== YOUR GOAL ==
Which lines hold the string "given"? Copy each of them from the material below.

◇ ◇ ◇ ◇ ◇ ◇ ◇

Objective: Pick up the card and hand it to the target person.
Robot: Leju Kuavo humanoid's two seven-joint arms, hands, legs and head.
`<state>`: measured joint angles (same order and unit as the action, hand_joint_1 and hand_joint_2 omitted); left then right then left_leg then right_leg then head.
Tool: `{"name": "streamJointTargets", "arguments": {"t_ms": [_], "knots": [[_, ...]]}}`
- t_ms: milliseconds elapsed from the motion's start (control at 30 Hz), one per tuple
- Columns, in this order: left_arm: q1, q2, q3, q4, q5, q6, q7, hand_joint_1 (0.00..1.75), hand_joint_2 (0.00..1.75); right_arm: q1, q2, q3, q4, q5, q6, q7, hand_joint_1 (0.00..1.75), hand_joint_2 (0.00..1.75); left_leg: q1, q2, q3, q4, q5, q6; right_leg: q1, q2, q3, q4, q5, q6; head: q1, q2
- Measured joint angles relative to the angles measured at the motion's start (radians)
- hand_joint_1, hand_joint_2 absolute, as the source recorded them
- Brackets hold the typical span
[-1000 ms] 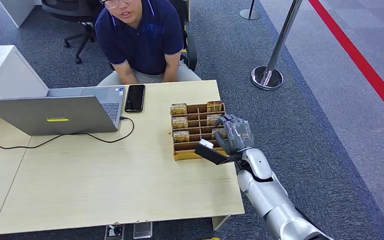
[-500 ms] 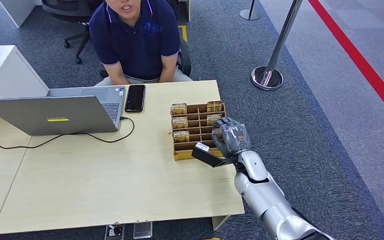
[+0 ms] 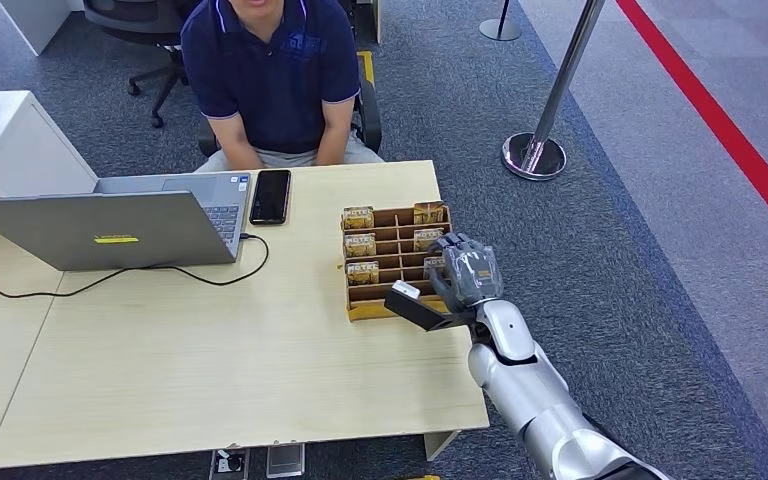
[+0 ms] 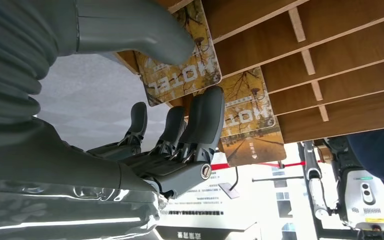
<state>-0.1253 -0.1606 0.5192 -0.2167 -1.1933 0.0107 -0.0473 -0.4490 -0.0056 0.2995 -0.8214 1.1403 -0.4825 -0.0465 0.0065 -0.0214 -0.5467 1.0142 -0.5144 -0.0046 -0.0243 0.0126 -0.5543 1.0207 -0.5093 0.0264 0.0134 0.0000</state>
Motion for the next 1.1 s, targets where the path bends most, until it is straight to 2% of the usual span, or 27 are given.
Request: {"name": "streamJointTargets", "arguments": {"t_ms": [133,267,433,567,733,867,1000,1100], "knots": [[0.001,0.0,0.0,0.0,0.0,0.001,0.0,0.0,0.0,0.0,-0.005,-0.01,0.0,0.001,0.0,0.004,1.03,1.75,0.0,0.0,0.0,0.0,0.0,0.0,0.0,0.0,0.0,0.0,0.0,0.0,0.0,0.0],[0.001,0.0,0.0,0.0,0.0,0.002,0.0,0.0,1.75,0.0,-0.01,-0.019,0.0,0.001,-0.002,0.003,1.15,1.75,0.0,0.0,0.0,0.0,0.0,0.0,0.0,0.0,0.0,0.0,0.0,0.0,0.0,0.0],[0.001,0.0,0.0,0.0,0.0,0.002,0.001,0.0,1.75,-0.002,-0.011,-0.024,0.0,0.001,-0.005,0.003,1.25,1.75,0.0,0.0,0.0,0.0,0.0,0.0,0.0,0.0,0.0,0.0,0.0,0.0,-0.001,0.0],[0.001,0.0,0.0,0.0,0.0,0.001,0.001,0.0,0.0,-0.002,-0.013,-0.025,0.0,0.001,-0.005,0.001,1.3,1.75,0.0,0.0,0.0,0.0,0.0,0.0,0.0,0.0,0.0,0.0,0.0,0.0,0.0,0.0],[0.001,0.0,0.0,0.0,0.0,0.0,-0.001,0.0,0.0,-0.002,-0.014,-0.025,0.001,0.003,-0.005,-0.005,1.4,1.75,0.0,0.0,0.0,0.0,0.0,0.0,0.0,0.0,0.0,0.0,0.0,0.0,0.001,0.0],[0.001,0.0,0.0,0.0,-0.006,0.004,-0.016,0.0,0.0,-0.001,-0.014,-0.025,0.002,0.002,-0.005,-0.013,1.56,1.75,0.0,0.0,0.0,0.0,0.0,0.0,0.0,0.0,0.0,0.0,0.0,0.0,0.0,0.0],[0.001,0.0,-0.004,0.0,-0.022,0.027,-0.038,0.0,1.75,0.0,-0.014,-0.025,-0.002,0.001,0.0,-0.018,1.75,1.75,0.0,0.0,0.001,0.0,0.0,0.0,0.0,0.0,0.0,0.0,0.0,0.0,0.0,0.0],[0.001,0.0,-0.013,0.0,-0.039,0.042,-0.031,0.0,1.75,0.001,-0.014,-0.026,-0.004,0.001,0.002,-0.021,1.75,1.75,0.0,0.0,0.001,0.0,0.0,0.0,0.0,0.0,0.0,0.0,0.0,0.0,0.0,0.0]]}}
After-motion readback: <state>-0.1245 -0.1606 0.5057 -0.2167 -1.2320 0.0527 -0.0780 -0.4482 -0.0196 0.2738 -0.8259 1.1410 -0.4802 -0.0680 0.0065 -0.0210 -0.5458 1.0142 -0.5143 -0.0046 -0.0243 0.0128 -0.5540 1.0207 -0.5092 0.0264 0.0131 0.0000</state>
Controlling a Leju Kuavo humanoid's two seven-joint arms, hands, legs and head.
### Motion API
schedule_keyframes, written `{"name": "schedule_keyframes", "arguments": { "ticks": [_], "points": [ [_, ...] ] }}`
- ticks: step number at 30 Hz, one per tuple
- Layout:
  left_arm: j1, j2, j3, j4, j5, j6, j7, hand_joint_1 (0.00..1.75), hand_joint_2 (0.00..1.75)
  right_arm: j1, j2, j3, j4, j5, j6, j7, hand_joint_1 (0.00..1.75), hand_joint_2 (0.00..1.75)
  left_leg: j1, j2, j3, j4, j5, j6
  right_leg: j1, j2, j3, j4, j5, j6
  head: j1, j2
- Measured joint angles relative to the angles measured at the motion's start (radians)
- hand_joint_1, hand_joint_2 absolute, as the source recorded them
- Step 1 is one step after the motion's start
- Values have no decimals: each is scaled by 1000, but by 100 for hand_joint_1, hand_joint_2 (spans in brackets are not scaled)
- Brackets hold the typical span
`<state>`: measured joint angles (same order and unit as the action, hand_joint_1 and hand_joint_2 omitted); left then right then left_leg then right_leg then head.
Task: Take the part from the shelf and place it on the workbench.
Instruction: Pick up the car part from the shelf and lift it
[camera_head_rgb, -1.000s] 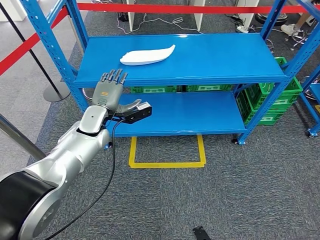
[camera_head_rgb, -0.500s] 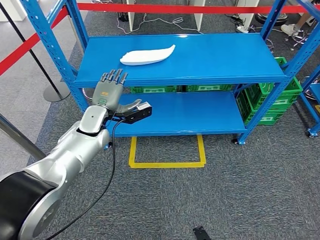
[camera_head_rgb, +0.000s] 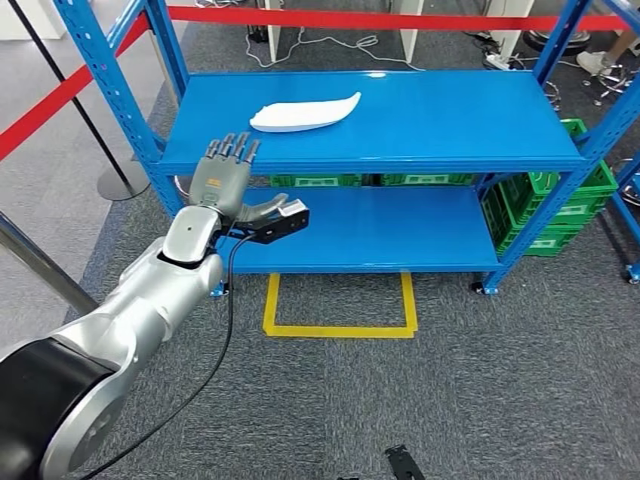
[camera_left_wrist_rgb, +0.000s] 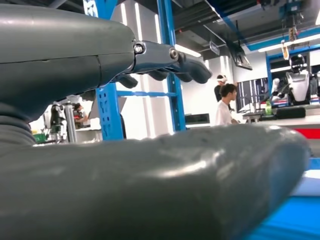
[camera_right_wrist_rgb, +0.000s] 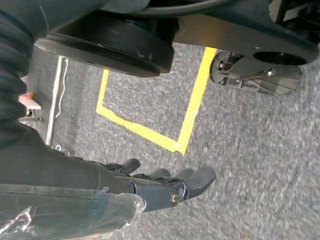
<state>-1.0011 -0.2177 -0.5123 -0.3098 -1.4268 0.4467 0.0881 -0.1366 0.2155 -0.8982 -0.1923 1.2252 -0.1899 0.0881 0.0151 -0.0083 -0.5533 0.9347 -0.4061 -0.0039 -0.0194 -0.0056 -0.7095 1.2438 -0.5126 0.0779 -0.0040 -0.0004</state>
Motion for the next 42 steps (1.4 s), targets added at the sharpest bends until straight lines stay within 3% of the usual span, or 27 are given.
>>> {"name": "schedule_keyframes", "arguments": {
  "ticks": [2, 3, 4, 5, 7, 9, 11, 13, 14, 15, 16, 18, 19, 21, 24, 26, 28, 29, 30, 31, 33, 34, 36, 39, 40, 42],
  "points": [
    [2, -1, 0, 0, -1, 0, 0, 0, 0, 3, 0, 0, 0, 0, 0, 1, 0, 175, 10, -8, -1, 17, -14, -18, -15, 2, 34, -91, 66, 20, 1, 0],
    [1, -1, 0, 0, -1, 0, 0, 0, 0, 5, 1, 0, 0, 0, 0, 1, 0, 175, 13, -12, -6, 33, -24, -30, -20, 7, 57, -141, 84, 27, 6, 0],
    [-1, 0, 0, 0, -1, 0, 0, 0, 0, 6, 1, -1, 1, 0, 0, 1, 0, 175, 14, -14, -13, 48, -32, -40, -24, 12, 73, -175, 90, 25, 9, 0],
    [-2, 0, 0, -1, -1, 0, 1, 0, 0, 7, 2, -1, 1, 0, 0, 1, 0, 175, 12, -15, -20, 59, -38, -47, -25, 17, 77, -184, 82, 18, 10, 0],
    [0, 0, 0, -1, -1, 0, 1, 0, 0, 5, 3, -1, 1, 0, 0, 1, 0, 175, 11, -15, -29, 66, -41, -54, -23, 20, 70, -174, 69, -10, 5, 0],
    [1, 0, 0, -1, -1, -1, 1, 0, 0, 4, 3, -2, 1, 0, 0, 1, 0, 175, 13, -11, -39, 86, -56, -59, -21, 20, 69, -169, 63, -26, -2, 0],
    [-1, -1, 0, -1, -1, -1, 1, 0, 0, 4, 3, -2, 1, 0, 0, 1, 0, 175, 10, -5, -89, 178, -92, -59, -17, 19, 76, -170, 57, -39, -6, 0],
    [1, -2, 0, -2, -1, -1, 1, 0, 0, 5, 3, -2, 1, 1, 0, 1, 0, 175, 5, -4, -171, 309, -124, -52, -13, 17, 83, -172, 52, -47, -7, 0],
    [4, -2, 0, -2, -1, -1, 1, 0, 0, 6, 3, -2, 1, 0, 0, 1, 0, 175, 1, -4, -202, 346, -121, -47, -11, 17, 87, -172, 48, -51, -7, 0],
    [7, -1, 0, -2, -1, -2, 1, 0, 0, 7, 3, -2, 1, 0, 0, 1, 0, 175, -4, -4, -217, 349, -101, -40, -9, 17, 92, -172, 45, -54, -7, 0],
    [8, 0, 0, -2, -1, -2, 1, 0, 0, 8, 3, -2, 1, 0, 1, 1, 0, 175, -11, -4, -214, 316, -64, -31, -8, 18, 97, -173, 41, -56, -8, 0],
    [5, 2, 0, -2, -1, -3, 1, 0, 0, 9, 5, -2, 1, 1, 1, 1, 0, 175, -28, -2, -173, 196, 18, -10, -7, 18, 105, -175, 34, -54, -8, 0],
    [3, 2, 0, -2, -1, -3, 1, 0, 0, 10, 7, -2, 1, 1, 1, 1, 0, 175, -34, -1, -150, 141, 40, -1, -5, 18, 108, -177, 31, -50, -8, 0],
    [3, 0, 0, -2, -1, -3, 1, 0, 0, 12, 8, -2, 1, 1, 0, 1, 0, 175, -39, 1, -127, 88, 40, 5, -1, 16, 110, -183, 27, -42, -8, 0],
    [5, 0, 0, -2, -1, -3, 1, 0, 0, 12, 8, -2, 1, 2, 0, 1, 0, 175, -33, -2, -116, 67, 30, 8, 1, 13, 109, -182, 16, -32, -9, 0],
    [6, -1, 0, -2, -1, -4, 1, 0, 0, 10, 8, -3, 1, 3, 0, 1, 0, 175, -28, -3, -108, 59, 29, 15, 5, 13, 74, -110, -22, -31, -8, 0],
    [11, -1, 0, -2, -1, -4, 1, 0, 0, 4, 7, -4, 1, 2, 0, -1, 0, 175, -29, -4, -102, 59, 24, 21, 11, 14, 8, 14, -66, -32, -8, 0],
    [15, 0, 0, -2, -1, -5, 1, 0, 0, 1, 7, -4, 0, 2, 0, -1, 0, 175, -29, -4, -98, 59, 21, 23, 14, 14, -17, 56, -70, -30, -8, 0],
    [17, 0, 0, -2, -2, -5, 1, 0, 0, -1, 7, -4, 0, 2, 0, -2, 0, 175, -29, -5, -92, 59, 17, 23, 14, 13, -27, 66, -55, -27, -8, 0],
    [19, -1, 0, -2, -2, -6, 1, 0, 0, -1, 7, -5, 0, 2, 0, -2, 0, 175, -28, -7, -86, 60, 12, 23, 14, 13, -20, 40, -23, -23, -8, 0],
    [17, -1, 0, -2, -4, -6, 1, 0, 0, 2, 6, -5, 0, 3, -1, -1, 0, 175, -26, -10, -73, 63, 2, 17, 9, 14, 24, -73, 55, -17, -8, 0],
    [14, -1, 0, -2, -4, -6, 1, 0, 0, 5, 6, -5, 0, 3, -1, -1, 0, 175, -27, -12, -71, 67, -3, 13, 8, 15, 49, -129, 77, -16, -8, 0],
    [10, -1, 0, -2, -4, -7, 1, 0, 0, 8, 6, -5, 0, 3, 0, -1, 0, 175, -29, -14, -74, 72, -5, 4, 9, 19, 75, -183, 77, -26, -9, 0],
    [8, -1, 0, -2, -4, -7, -1, 0, 0, 8, 6, -6, 0, 2, 0, -2, 0, 175, -29, -12, -82, 81, -11, -7, 7, 21, 83, -196, 71, -46, -13, 0],
    [6, -1, 0, -2, -4, -7, -3, 0, 0, 8, 6, -6, 0, 0, 0, -3, 0, 175, -28, -10, -92, 103, -24, -13, 5, 20, 86, -197, 70, -51, -15, 0],
    [4, -2, 0, -3, -4, -10, -7, 0, 0, 9, 6, -10, 0, -1, 0, -4, 0, 175, -24, -6, -143, 203, -67, -25, 3, 17, 94, -199, 66, -59, -19, 0]
  ]
}}
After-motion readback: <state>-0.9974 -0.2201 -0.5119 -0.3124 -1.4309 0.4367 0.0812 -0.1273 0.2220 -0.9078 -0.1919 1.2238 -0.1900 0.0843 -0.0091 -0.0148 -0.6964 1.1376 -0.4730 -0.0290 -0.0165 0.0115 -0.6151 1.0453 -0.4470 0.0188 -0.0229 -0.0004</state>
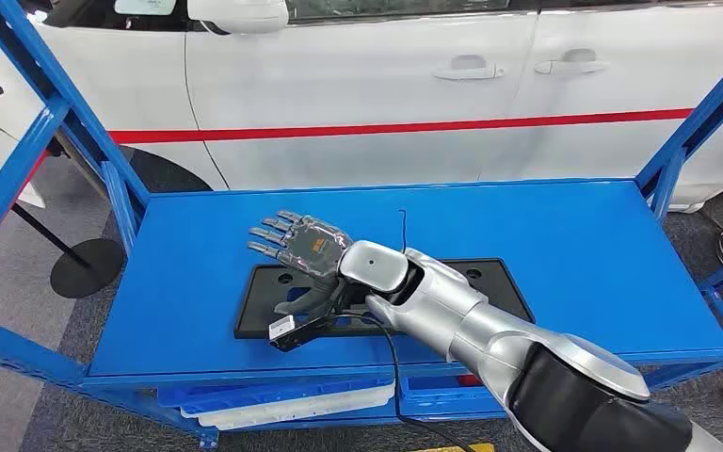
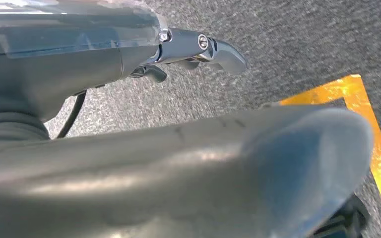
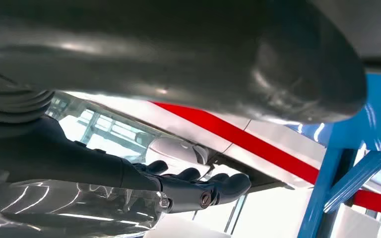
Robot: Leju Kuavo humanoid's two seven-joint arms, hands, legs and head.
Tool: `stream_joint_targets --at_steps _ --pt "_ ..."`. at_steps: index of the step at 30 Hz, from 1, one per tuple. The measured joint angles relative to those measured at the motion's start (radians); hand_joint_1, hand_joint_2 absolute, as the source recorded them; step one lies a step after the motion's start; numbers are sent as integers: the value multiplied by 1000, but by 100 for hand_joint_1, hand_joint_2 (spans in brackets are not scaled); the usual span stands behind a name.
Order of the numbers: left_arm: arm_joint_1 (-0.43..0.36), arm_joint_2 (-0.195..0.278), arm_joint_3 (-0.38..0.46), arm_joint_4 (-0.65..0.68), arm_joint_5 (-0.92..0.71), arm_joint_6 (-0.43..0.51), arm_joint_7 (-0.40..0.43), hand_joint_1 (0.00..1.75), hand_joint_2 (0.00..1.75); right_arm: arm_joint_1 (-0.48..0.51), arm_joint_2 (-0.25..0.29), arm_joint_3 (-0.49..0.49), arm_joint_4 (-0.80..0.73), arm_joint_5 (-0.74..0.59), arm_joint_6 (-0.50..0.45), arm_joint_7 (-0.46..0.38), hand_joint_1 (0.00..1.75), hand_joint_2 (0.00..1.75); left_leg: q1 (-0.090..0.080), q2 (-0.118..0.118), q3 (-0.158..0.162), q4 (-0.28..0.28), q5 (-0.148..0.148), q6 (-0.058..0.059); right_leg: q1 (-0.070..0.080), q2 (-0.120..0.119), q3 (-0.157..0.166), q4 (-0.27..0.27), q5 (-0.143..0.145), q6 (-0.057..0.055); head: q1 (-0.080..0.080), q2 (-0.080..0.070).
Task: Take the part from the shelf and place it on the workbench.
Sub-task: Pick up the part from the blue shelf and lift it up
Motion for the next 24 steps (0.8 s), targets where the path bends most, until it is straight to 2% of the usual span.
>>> stream_joint_targets --at_steps 6,11,20,24 --pt "0 0 0 0 -7 0 -1 0 0 1 -15 -2 -1 15 -11 16 0 0 0 0 3 -7 2 -6 0 0 0 1 -2 -5 0 0" --pt "1 1 0 0 -9 0 0 0 0 -7 -56 -16 -25 19 16 16 0 0 0 0 3 -7 2 -8 0 -1 0 1 -3 -7 0 0" --pt "5 4 0 0 -9 -5 -1 0 0 -31 -182 -59 -160 -51 143 12 0 0 0 0 3 -6 0 -8 -2 -1 1 0 -3 -7 0 0" --pt "6 4 0 0 -11 -6 -1 0 0 -31 -261 -72 -236 -65 182 18 0 0 0 -1 2 -5 0 -8 -3 -3 2 -1 -3 -6 0 0"
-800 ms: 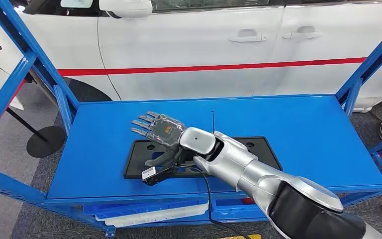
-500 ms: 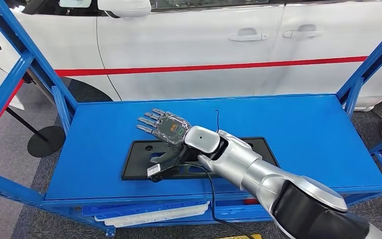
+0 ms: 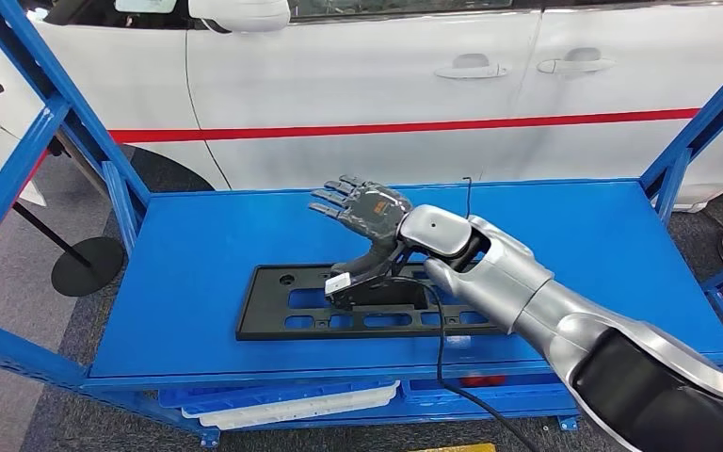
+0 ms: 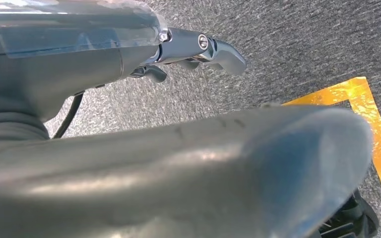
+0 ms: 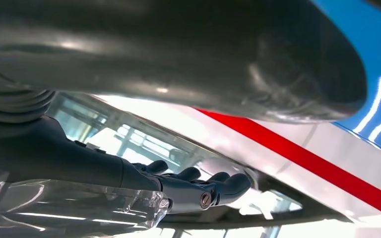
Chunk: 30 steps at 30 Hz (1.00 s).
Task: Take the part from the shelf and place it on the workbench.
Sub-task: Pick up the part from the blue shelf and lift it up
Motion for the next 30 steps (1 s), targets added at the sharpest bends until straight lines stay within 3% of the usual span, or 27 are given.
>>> stream_joint_targets --at_steps 5,10,14,18,24,30 --pt "3 1 0 0 -1 0 1 0 0 -2 -139 -21 -134 -75 83 16 0 0 -1 -1 -1 1 0 1 0 -1 0 -1 0 1 0 0" --pt "6 2 0 0 2 0 3 0 0 35 -304 -74 -293 -152 108 27 0 0 -1 -2 0 2 -2 3 0 -3 2 -1 -1 3 0 0" --pt "11 3 5 0 19 0 5 0 0 160 -446 -143 -439 -213 101 29 0 0 -1 -4 0 2 -4 5 0 -5 3 -2 -2 3 0 0" --pt "17 4 15 0 31 0 3 0 0 350 -551 -230 -585 -230 79 33 0 0 -1 -4 1 2 -7 5 0 -5 5 -2 -4 5 0 0" --pt "19 4 23 0 30 -3 9 0 0 687 -593 -386 -755 -218 76 2 0 0 -1 -5 3 2 -10 5 1 -5 8 -3 -8 5 0 0" --pt "13 4 25 0 24 -6 11 0 0 810 -594 -440 -817 -207 78 -5 0 0 -1 -3 5 2 -12 5 1 -3 9 -3 -8 4 0 0"
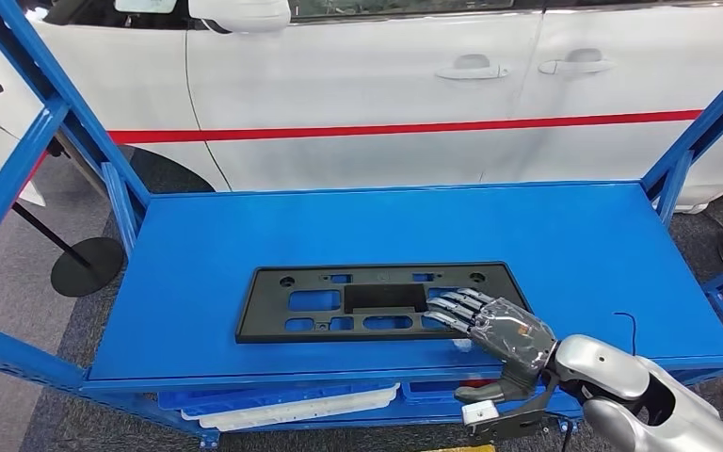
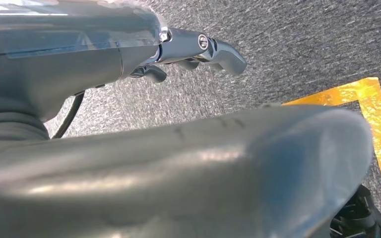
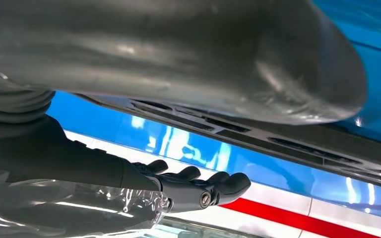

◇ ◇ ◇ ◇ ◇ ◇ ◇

== SOLUTION FOR THIS PROBLEM ==
Motion for the next 1.1 s, targets where the path bends most, until it is straight to 2% of the usual span, or 27 are given.
Motion for the next 42 steps (1.4 s), targets added at the sharpest bends until straight lines stay within 3% of the usual span, or 27 are given.
Motion for the next 30 steps (1 s), targets added at the sharpest bends until straight lines stay within 3% of the usual span, or 27 are given.

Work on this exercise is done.